Aim of the exercise:
Begin with the line holding "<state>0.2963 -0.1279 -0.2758", then print every line after it through the end of the data, exactly and with nothing added.
Given data: Begin
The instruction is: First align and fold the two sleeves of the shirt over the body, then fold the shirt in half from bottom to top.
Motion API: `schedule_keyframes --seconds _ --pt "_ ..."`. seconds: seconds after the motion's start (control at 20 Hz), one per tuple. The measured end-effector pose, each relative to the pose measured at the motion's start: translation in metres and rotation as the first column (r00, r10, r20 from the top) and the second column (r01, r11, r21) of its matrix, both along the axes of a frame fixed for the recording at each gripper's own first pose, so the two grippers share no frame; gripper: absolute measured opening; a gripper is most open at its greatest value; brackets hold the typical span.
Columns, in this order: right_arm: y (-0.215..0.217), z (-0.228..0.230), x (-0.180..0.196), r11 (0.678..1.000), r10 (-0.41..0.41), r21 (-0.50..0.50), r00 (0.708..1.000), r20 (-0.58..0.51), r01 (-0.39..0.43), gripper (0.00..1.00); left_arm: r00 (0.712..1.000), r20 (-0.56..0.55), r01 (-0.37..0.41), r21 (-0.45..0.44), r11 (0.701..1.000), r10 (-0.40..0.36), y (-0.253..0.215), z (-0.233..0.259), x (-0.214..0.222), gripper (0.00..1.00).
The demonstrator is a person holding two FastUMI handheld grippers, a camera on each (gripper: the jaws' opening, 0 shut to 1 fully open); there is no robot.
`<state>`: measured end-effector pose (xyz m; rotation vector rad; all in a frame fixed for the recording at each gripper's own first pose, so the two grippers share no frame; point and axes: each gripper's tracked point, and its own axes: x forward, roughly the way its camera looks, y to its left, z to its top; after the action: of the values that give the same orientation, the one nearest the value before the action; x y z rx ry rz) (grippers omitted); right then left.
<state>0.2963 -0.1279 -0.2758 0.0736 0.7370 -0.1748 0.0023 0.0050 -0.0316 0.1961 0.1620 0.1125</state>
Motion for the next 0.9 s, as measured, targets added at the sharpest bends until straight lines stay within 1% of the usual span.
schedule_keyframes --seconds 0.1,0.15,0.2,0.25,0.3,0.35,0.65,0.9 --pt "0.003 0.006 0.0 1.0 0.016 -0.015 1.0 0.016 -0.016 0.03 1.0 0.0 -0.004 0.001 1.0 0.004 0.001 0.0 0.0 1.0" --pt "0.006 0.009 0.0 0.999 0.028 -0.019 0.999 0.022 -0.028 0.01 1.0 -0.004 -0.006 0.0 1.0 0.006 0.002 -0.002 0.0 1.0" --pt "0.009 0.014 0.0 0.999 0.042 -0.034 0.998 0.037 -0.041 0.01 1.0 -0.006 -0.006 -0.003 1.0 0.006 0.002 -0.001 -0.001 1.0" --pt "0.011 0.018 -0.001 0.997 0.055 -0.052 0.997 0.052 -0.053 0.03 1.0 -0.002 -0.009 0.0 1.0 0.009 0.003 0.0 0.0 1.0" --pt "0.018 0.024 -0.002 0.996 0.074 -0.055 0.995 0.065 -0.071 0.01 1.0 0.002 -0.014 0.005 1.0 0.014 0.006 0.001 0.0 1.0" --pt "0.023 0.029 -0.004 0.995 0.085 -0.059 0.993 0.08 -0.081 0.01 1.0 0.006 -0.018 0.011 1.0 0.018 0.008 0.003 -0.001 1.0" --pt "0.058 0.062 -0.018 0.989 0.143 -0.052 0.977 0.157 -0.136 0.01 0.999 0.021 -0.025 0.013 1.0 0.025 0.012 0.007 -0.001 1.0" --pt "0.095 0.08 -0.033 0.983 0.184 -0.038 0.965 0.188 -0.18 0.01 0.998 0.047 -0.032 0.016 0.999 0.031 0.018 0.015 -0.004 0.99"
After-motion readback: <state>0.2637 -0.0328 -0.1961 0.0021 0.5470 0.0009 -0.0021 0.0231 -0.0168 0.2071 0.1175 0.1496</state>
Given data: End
Final answer:
<state>0.2963 -0.1279 -0.2758 0.0736 0.7370 -0.1748 0.0023 0.0050 -0.0316 0.1961 0.1620 0.1125</state>
Motion for the next 0.9 s, as measured, targets added at the sharpest bends until straight lines stay within 1% of the usual span.
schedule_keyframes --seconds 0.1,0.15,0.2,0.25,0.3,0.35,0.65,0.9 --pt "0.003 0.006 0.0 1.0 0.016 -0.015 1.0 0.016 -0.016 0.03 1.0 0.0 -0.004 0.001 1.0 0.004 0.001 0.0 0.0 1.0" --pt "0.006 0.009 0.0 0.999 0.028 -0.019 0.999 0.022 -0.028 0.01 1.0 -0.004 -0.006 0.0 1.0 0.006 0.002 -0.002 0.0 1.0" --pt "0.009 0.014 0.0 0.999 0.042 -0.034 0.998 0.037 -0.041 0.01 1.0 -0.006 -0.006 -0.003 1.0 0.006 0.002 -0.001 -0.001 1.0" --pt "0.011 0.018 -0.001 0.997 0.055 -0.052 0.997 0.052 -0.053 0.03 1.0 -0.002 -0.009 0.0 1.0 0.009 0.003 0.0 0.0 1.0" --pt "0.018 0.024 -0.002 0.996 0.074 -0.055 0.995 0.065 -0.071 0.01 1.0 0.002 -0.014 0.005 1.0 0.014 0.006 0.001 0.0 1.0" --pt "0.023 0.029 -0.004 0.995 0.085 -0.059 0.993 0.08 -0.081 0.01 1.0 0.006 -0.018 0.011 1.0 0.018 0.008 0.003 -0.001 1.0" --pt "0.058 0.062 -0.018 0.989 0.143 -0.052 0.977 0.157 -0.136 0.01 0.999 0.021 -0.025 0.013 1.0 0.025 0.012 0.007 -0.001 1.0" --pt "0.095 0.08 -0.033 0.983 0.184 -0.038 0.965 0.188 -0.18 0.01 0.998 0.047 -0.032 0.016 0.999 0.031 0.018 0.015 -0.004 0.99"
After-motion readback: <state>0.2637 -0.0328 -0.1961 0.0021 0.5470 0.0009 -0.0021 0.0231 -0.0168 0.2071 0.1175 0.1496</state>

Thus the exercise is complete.